Dan kita, masyarakat, ikut andil dalam pembiaran ini. Kita hanya peduli pada akreditasi, fasilitas, atau status "sekolah unggulan," tapi tidak pernah bertanya: berapa gaji guru yang mengajar anak saya?
"Guru harus ikhlas," katanya. Kalimat ini sering digunakan untuk membungkam suara mereka yang menuntut hak. Seolah-olah menuntut upah layak adalah bentuk ketidakikhlasan. Padahal tidak ada yang salah dengan meminta gaji yang cukup untuk hidup layak. Apakah profesi lain diminta untuk rela digaji murah demi keikhlasan?
Mengajar adalah kerja intelektual dan emosional yang berat. Guru harus memahami kurikulum, mengelola kelas, mendampingi siswa, berurusan dengan administrasi, dan di waktu yang sama, menghadapi tekanan dari orang tua siswa, tuntutan sekolah, dan ketidakpastian ekonomi pribadi.
Itu semua tidak bisa dibayar dengan "terima kasih" atau "pahala".
Satu hal yang ironis, guru-guru honorer di kota sering terjebak dalam ilusi "akses." Mereka tinggal dekat pusat pelatihan, punya jaringan lebih luas, bisa ikut seminar atau workshop. Tapi semua itu tidak serta-merta memperbaiki posisi tawar mereka. Sebab yang mereka butuhkan bukan sekadar ilmu, tapi sistem yang berpihak.
Pendidikan seharusnya menjadi ruang untuk memperbaiki nasib. Tapi jika guru saja tidak bisa memperbaiki nasibnya sendiri, bagaimana mereka bisa meyakinkan murid bahwa sekolah adalah jalan menuju masa depan?
Apa yang bisa dilakukan?
Pertama, pemerintah perlu membuat regulasi perlindungan upah minimum guru swasta, dengan mengacu pada standar profesi, bukan jumlah siswa. Kedua, ada baiknya disusun mekanisme akreditasi sekolah yang juga menilai kelayakan penggajian tenaga pendidik, bukan hanya sarana dan hasil belajar. Ketiga, guru swasta perlu membentuk asosiasi atau komunitas advokasi yang memperjuangkan hak kolektif---bukan sekadar pasrah sebagai individu.

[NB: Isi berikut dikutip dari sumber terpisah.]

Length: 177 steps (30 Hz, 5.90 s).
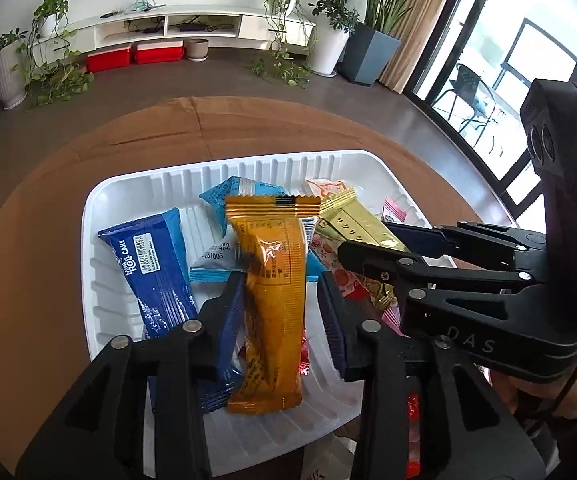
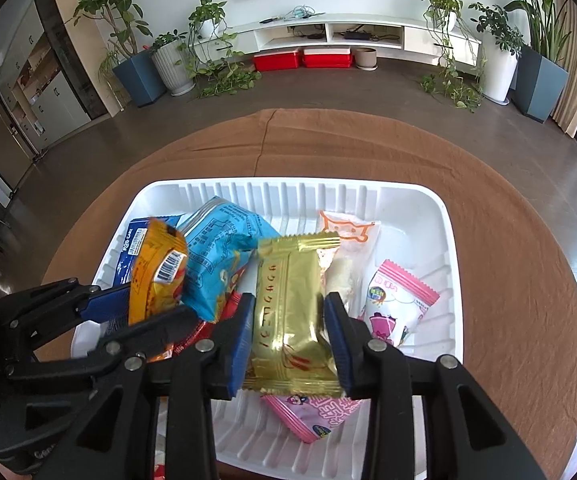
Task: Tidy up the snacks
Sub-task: 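Open both tools in the tray and withdraw them toward the remaining snacks, then grasp the red Mylikes bag with the right tool while the left tool grasps the white-and-red bag, then lift the white-and-red bag toward the tray with the left tool while the right tool carries the red Mylikes bag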
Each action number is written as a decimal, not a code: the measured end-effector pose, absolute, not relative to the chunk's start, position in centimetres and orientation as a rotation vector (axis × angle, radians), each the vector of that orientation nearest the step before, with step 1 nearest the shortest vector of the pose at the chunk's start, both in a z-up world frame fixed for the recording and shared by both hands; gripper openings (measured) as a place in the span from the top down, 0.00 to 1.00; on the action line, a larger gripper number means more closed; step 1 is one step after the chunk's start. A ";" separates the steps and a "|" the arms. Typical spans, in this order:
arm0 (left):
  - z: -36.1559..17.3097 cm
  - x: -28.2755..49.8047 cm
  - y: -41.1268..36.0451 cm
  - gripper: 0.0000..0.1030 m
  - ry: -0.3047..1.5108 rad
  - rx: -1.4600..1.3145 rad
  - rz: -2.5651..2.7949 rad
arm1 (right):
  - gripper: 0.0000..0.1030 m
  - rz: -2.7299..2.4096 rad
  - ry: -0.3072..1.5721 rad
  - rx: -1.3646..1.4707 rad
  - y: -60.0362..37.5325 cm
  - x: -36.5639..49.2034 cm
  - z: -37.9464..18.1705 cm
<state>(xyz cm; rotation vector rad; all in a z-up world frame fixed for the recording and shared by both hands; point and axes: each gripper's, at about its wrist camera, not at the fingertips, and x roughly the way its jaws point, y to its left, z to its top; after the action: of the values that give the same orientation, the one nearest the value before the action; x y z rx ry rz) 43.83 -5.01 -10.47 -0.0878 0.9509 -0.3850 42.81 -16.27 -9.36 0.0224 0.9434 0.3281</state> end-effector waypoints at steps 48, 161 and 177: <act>-11.2 19.0 -1.7 0.00 0.944 -0.174 -0.298 | 0.39 0.405 0.937 0.008 -16.9 25.1 -10.4; -10.7 21.6 -4.6 0.65 1.004 0.007 -0.464 | 0.64 0.456 0.951 0.093 -18.4 18.3 -11.2; -8.2 20.8 -3.0 0.65 0.943 -0.112 -0.477 | 0.65 0.487 0.900 0.178 -19.5 17.8 -8.7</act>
<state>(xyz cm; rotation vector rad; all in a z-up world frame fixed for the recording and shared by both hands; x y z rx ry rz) 20.80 -2.97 -8.25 -0.1116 0.9432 -0.4774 17.80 -19.49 -8.74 0.1779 0.9004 0.4871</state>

Dan tentu, orang tua murid, yayasan, hingga komunitas pendidikan juga harus mulai membuka mata. Jika ingin kualitas pendidikan yang baik, maka jangan hanya investasi di ruang kelas---investasi juga di para pengajarnya.
Kita tidak bisa terus menuntut guru memberikan segalanya, sementara kita memberikan hampir tidak apa-apa.

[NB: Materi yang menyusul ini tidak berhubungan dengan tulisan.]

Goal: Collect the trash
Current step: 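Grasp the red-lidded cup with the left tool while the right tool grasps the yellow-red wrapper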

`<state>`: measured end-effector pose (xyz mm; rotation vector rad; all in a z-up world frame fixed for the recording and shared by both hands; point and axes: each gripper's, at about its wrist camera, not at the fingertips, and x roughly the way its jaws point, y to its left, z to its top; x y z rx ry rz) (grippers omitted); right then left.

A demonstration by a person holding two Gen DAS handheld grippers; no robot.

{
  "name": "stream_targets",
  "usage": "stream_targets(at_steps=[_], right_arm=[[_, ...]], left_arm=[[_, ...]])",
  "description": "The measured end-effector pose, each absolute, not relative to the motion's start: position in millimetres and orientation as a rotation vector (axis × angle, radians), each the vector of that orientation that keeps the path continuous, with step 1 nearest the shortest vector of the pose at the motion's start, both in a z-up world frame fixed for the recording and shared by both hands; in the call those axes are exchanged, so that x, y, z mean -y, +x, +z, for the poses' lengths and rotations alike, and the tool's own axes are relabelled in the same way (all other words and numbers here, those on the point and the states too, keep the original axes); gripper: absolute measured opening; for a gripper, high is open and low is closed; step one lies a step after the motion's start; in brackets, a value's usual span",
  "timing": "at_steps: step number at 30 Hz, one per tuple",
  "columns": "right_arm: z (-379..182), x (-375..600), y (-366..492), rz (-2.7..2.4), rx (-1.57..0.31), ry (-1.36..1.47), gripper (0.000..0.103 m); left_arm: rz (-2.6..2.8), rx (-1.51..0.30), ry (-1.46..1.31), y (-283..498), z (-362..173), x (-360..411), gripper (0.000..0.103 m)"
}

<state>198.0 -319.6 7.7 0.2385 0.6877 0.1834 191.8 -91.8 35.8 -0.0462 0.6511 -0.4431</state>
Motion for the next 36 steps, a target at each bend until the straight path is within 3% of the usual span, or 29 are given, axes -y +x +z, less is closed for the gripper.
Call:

Guru honorer swasta di kota bukan hanya korban sistem, mereka adalah alarm bagi pendidikan urban yang tampak gemerlap tapi rapuh di dalam. Jika kita diam, maka kita turut berkontribusi dalam krisis yang pelan-pelan menggerogoti masa depan anak-anak kota: pendidikan yang hanya cantik di brosur, tapi kosong di hati dan kantong para pengajarnya.